1. Agreement
    • This Agreement is made between Halgan Liquid Waste Pty Ltd ABN 69 064 448 157  (“HLW”) and the Customer.
    • HLW will perform the Services described in this Agreement for the Term.
  2. Term
    • The Term of this Agreement shall be the period indicated on the front page under the heading “Term”. Where no such period is indicated on the front page under the heading “Term”, the Term of this Agreement shall be three (3) years commencing on the date indicated on the front page under the heading “Agreement Commencement”.
    • Unless otherwise agreed in writing, the Term shall be renewed on a month on month basis on the same terms and conditions set out in this Agreement until a new Contract is executed or this Agreement is terminated pursuant to clause 2 (c).

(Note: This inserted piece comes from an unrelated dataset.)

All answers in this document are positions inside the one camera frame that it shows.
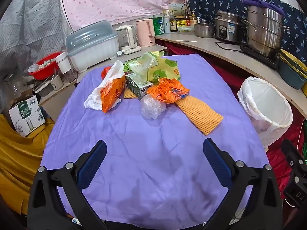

    • Either party may terminate this agreement at the end of the current Term, by giving written notice to the other party, not less than thirty (30) days and not more than sixty (60) days before the end of the Term or any Renewed Term (as the case may be).
    • HLW will only consider the Customer’s notice of termination served in accordance with clause 2(c), if at the time of service, all Charges and other amounts due and payable to HLW are paid in full.
    • The parties agree that the Services provided by HLW to the Customer in accordance with this Agreement are intended to reflect the long-term relationship between the parties.
  3. Charge and Payment
    • The Customer must pay HLW the Charges for the Services (including any additional or other charges charged to the Customer in accordance with this Agreement) by the due date specified on the invoice.
    • The Charges for the Services includes all taxes and levies other than GST. The Charges for the Services and all other amounts payable in accordance with this Agreement are expressed exclusive of GST. Where HLW makes a taxable supply to the Customer and the consideration for that supply does not expressly include GST, the Customer must also pay HLW an amount equal to the GST payable by HLW. The Customer must pay the GST amount at the same time that Customer is liable to provide HLW with consideration.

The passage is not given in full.